:: What the task requires ::
Only one stretch of the listing below is wanted. Begin at the line that has "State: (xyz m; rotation", stop after the line that has "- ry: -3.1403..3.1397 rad", and repeat every line in between exactly.

:: Excerpted data ::
=-=-=-=-=

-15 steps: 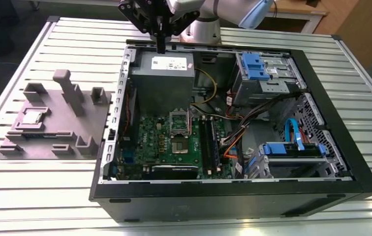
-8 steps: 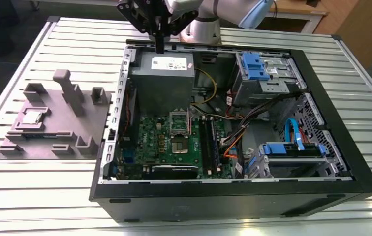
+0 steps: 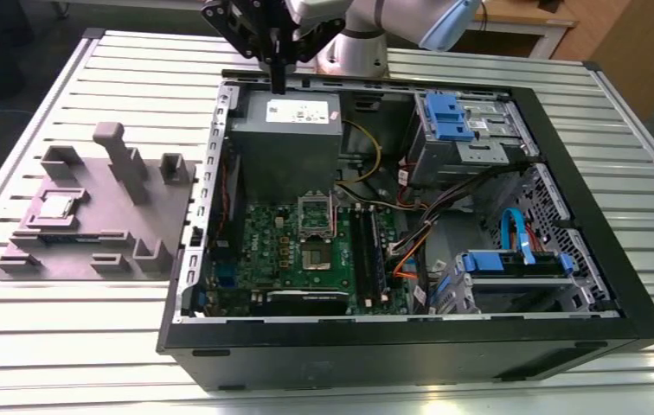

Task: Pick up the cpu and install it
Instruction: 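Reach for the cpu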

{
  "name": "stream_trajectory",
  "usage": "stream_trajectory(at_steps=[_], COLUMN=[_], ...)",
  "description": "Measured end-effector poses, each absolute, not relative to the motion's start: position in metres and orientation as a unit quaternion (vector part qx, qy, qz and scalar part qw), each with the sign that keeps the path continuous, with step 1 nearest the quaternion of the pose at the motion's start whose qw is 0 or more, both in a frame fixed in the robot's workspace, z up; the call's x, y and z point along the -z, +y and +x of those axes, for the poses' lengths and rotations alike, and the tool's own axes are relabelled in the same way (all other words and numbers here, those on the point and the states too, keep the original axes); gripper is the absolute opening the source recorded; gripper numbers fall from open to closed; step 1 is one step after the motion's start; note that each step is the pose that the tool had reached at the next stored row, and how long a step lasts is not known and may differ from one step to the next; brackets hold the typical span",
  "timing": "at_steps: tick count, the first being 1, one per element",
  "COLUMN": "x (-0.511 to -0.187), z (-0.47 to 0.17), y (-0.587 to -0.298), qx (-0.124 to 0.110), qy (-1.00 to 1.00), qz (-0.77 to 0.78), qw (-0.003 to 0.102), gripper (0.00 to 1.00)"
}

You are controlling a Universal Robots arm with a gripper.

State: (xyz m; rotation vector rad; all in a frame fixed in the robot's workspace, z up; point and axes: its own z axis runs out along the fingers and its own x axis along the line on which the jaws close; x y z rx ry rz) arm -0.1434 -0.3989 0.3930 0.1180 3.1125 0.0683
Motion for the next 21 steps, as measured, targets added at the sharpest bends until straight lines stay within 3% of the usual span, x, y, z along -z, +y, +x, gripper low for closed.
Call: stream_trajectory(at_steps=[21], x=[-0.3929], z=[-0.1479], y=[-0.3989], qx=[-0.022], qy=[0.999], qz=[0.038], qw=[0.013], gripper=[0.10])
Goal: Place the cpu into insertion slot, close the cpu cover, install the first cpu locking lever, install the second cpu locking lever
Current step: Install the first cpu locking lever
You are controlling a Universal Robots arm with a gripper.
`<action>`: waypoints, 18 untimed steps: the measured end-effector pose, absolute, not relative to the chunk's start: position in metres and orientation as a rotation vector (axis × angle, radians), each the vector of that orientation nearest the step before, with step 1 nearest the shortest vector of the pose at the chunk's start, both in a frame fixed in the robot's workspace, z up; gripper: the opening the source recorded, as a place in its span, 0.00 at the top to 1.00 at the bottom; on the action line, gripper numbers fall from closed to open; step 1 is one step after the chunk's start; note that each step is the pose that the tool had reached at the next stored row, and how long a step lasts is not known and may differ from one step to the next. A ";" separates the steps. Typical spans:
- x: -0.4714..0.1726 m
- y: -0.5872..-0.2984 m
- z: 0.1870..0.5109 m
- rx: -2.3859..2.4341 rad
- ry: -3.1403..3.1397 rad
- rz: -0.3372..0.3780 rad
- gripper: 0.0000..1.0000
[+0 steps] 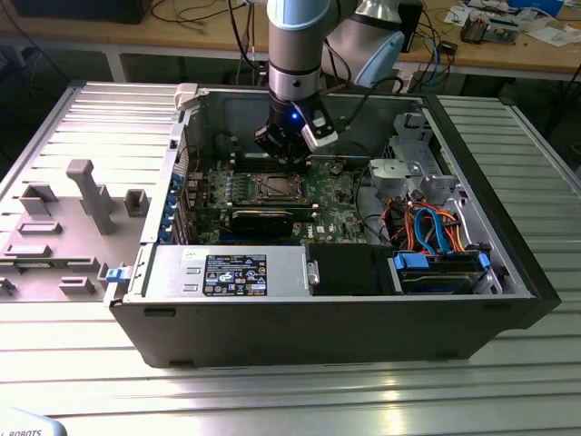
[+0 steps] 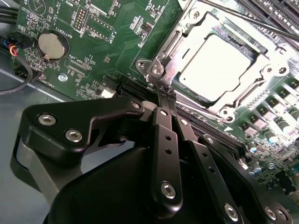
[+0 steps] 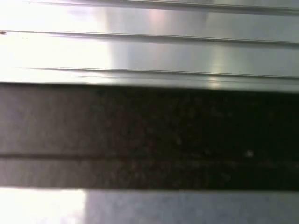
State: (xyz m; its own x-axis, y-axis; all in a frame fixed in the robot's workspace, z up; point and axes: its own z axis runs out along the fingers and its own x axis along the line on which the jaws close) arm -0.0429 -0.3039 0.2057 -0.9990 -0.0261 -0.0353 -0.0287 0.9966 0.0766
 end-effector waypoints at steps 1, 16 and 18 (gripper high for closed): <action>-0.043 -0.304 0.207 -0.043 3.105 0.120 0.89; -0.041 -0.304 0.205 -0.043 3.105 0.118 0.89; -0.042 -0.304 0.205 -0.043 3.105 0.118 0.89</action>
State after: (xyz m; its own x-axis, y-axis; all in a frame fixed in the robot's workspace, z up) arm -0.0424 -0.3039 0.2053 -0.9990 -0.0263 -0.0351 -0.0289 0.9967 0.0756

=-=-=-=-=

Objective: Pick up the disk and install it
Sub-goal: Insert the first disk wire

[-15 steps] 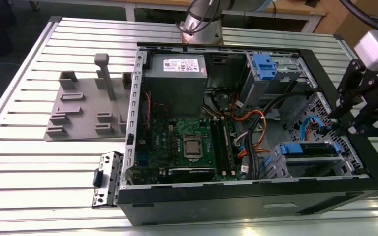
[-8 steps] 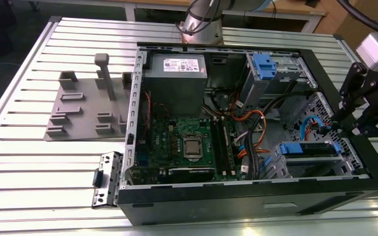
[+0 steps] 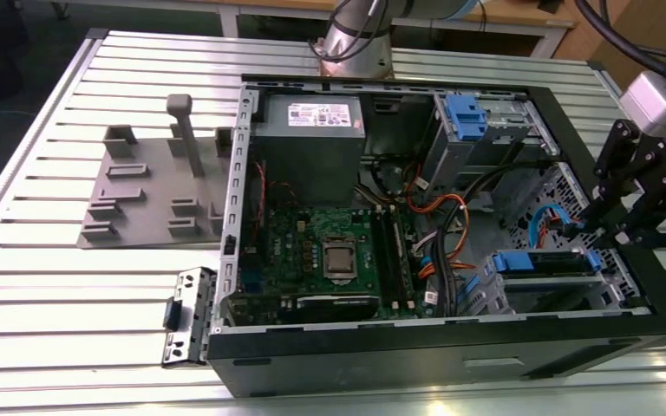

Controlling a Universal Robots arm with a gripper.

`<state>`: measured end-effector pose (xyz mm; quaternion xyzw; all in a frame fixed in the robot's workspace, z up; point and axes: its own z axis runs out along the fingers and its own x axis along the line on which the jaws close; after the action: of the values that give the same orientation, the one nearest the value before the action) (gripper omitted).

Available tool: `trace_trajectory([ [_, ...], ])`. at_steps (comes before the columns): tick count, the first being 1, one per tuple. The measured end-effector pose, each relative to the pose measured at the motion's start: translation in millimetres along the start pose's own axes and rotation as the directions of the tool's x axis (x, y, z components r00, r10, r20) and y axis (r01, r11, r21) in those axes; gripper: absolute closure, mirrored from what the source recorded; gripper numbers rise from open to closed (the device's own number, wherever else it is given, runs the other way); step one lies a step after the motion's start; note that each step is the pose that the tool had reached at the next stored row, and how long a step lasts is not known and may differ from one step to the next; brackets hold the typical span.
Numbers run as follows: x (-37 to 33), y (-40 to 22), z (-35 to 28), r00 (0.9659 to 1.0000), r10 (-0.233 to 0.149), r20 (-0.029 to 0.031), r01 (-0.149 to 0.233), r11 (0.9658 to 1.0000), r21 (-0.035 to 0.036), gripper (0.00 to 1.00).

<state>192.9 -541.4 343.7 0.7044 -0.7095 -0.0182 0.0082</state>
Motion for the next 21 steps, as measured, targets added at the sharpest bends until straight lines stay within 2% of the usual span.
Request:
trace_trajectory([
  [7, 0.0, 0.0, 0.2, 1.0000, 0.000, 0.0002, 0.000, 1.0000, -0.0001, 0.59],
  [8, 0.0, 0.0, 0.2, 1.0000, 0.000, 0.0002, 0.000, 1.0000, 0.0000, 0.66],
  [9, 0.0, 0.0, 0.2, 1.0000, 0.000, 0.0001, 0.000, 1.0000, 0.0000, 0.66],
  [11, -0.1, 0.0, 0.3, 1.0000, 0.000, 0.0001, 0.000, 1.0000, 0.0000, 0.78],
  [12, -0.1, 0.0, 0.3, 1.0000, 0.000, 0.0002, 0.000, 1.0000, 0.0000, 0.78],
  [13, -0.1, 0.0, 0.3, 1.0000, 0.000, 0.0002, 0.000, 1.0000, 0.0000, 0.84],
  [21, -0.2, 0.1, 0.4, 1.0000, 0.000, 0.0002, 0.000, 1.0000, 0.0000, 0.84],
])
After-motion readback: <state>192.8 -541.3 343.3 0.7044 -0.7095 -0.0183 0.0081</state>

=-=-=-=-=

:: Output of the exercise ::
State: (xyz m; rotation vector rad; all in a frame fixed in the robot's workspace, z up; point and axes: its own z axis runs out along the fingers and its own x axis along the line on which the jaws close; x y z rx ry rz) arm -0.1434 -0.3989 0.3930 0.1180 3.1125 0.0683
Motion for the next 21 steps, as measured, targets added at the sharpest bends until straight lines stay within 3% of the usual span, x, y, z along -z, +y, +x, gripper low for closed.
Call: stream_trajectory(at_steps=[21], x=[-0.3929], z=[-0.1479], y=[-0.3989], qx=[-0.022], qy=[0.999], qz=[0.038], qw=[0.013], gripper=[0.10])
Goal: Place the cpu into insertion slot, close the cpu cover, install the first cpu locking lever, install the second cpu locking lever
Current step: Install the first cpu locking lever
You are controlling a Universal Robots arm with a gripper.
`<action>`: waypoints, 18 untimed steps: the measured end-effector pose, absolute, not relative to the chunk's start: position in metres and orientation as a rotation vector (axis × angle, radians), each the vector of that orientation nearest the step before, with step 1 nearest the shortest vector of the pose at the chunk's start, both in a frame fixed in the robot's workspace, z up; gripper: the opening the source recorded, as a place in its span, 0.00 at the top to 1.00 at the bottom; on the action line, gripper numbers fall from closed to open; step 1 is one step after the chunk's start; note that each step is the pose that the tool had reached at the next stored row, and how long a step lasts is not known and may differ from one step to the next. A ";" separates the steps. Typical spans:
- x: -0.4714..0.1726 m
- y: -0.5872..-0.2984 m
- z: 0.1870..0.5109 m
- rx: -2.3859..2.4341 rad
- ry: -3.1403..3.1397 rad

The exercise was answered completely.